● Your assignment
Output, verbatim and without pictures, the lines from the first line of the listing through the line containing "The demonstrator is".

● The data
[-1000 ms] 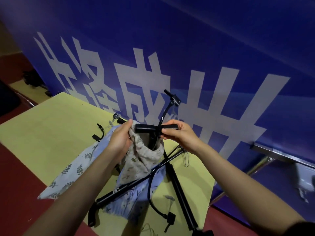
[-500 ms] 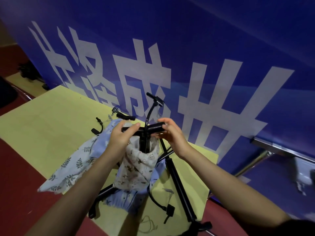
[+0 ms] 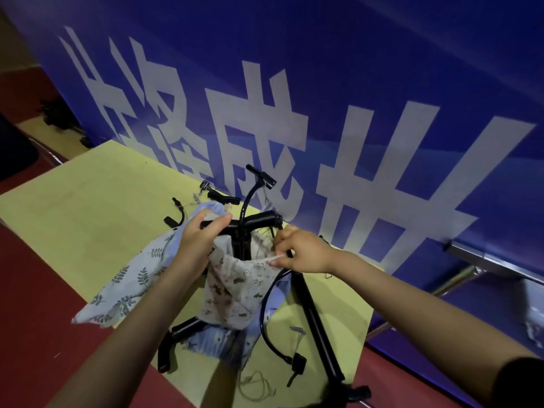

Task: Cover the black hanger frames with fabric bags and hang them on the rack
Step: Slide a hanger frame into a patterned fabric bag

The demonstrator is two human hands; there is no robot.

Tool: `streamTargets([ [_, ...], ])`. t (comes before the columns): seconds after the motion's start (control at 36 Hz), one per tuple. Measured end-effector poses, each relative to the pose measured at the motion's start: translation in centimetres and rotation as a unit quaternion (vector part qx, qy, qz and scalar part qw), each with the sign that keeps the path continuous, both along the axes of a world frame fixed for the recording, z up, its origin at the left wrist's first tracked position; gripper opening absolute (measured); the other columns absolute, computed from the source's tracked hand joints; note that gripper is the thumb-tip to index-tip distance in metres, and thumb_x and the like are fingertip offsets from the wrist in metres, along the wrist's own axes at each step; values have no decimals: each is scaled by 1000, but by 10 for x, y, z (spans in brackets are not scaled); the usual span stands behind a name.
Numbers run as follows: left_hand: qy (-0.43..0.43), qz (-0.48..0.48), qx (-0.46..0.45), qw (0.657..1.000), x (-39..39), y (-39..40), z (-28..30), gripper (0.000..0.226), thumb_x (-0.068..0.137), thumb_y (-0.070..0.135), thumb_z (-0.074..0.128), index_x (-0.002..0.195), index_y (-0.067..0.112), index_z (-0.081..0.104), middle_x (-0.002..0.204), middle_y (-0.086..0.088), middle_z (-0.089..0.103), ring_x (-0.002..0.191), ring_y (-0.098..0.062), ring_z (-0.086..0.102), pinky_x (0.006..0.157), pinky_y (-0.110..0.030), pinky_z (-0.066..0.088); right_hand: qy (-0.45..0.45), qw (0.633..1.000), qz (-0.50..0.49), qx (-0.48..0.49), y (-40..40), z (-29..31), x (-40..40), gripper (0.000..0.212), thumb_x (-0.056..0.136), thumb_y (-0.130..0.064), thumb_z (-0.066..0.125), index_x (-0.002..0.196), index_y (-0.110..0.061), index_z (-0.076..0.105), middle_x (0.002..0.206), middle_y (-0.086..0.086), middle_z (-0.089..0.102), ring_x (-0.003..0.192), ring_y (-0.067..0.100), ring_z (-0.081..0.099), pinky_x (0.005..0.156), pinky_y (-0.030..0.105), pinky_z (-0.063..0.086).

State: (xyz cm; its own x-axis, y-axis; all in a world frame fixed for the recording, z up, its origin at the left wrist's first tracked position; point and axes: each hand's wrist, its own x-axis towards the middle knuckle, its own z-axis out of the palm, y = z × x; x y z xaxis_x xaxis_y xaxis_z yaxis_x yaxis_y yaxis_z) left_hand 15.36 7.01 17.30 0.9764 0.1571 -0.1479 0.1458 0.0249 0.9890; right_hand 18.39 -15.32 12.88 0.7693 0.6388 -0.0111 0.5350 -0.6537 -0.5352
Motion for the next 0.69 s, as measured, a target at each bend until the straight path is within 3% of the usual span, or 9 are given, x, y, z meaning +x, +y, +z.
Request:
streamTargets([
  [0.06,-3,-10,6,1000,3,11,1,20,93,20,63,79,7,56,70,5,67,70,-4,65,64,-16,47,2,999,12,31,-2,-1,-1,23,90,-33,66,80,-13,70,96,0,66,94,17,57,84,37,45],
  [0.14,-8,-34,64,997,3,22,10,71,76,53,71,114,-5,54,118,-21,61,112,-31,60,94,-46,45,13,997,8,75,-2,5,-1,21,91,-27,65,81,-10,73,103,-3,68,93,10,61,84,28,46],
  [0.17,-10,-45,80,996,3,25,11,75,74,55,71,117,-4,54,118,-20,60,113,-31,58,96,-49,43,21,996,5,85,-1,7,-1,20,91,-24,66,81,-8,73,106,-2,68,94,7,60,83,21,45],
  [0.28,-23,-91,127,987,5,29,9,69,72,55,69,90,-9,48,83,-12,55,76,-25,53,73,-37,39,46,994,3,100,1,8,0,25,88,-19,70,64,-14,63,93,4,64,80,7,56,74,15,40],
  [0.39,-24,-81,164,983,5,26,-2,41,91,26,65,82,-8,45,78,-13,47,70,-23,45,67,-33,36,65,991,-19,114,7,0,-6,31,87,-23,71,62,-14,57,75,2,55,67,5,48,68,14,37],
  [0.53,-20,-65,161,985,0,24,-12,37,92,27,64,81,-4,45,80,-10,42,71,-21,39,68,-35,31,180,928,-183,271,12,-13,-15,20,85,-19,74,91,-9,58,62,-6,51,58,11,49,63,29,45],
  [0.61,-29,-77,171,982,-2,21,-13,36,93,26,61,79,-1,42,77,-12,41,68,-19,42,64,-29,33,207,902,-280,255,17,-16,-13,48,84,-19,74,125,-17,50,68,-5,55,62,9,54,64,24,45],
  [0.67,-32,-90,189,977,-3,18,-12,34,94,25,60,75,8,38,74,-9,37,63,-17,39,58,-25,30,229,906,-291,204,20,-14,-11,41,84,-23,74,121,-18,55,71,-4,54,63,8,52,58,20,39],
  [0.69,-30,-93,193,976,-3,18,-12,34,94,26,60,75,11,37,74,-8,36,63,-17,38,57,-25,30,238,911,-286,179,21,-13,-10,23,84,-24,73,103,-16,62,68,-2,51,61,11,48,57,22,36],
])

● Output of the exercise
[-1000 ms] 
[-500 ms] 
[+0 ms] 

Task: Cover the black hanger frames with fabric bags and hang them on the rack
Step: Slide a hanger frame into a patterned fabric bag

The demonstrator is two human hands; there is no robot.

No further output remains for this exercise.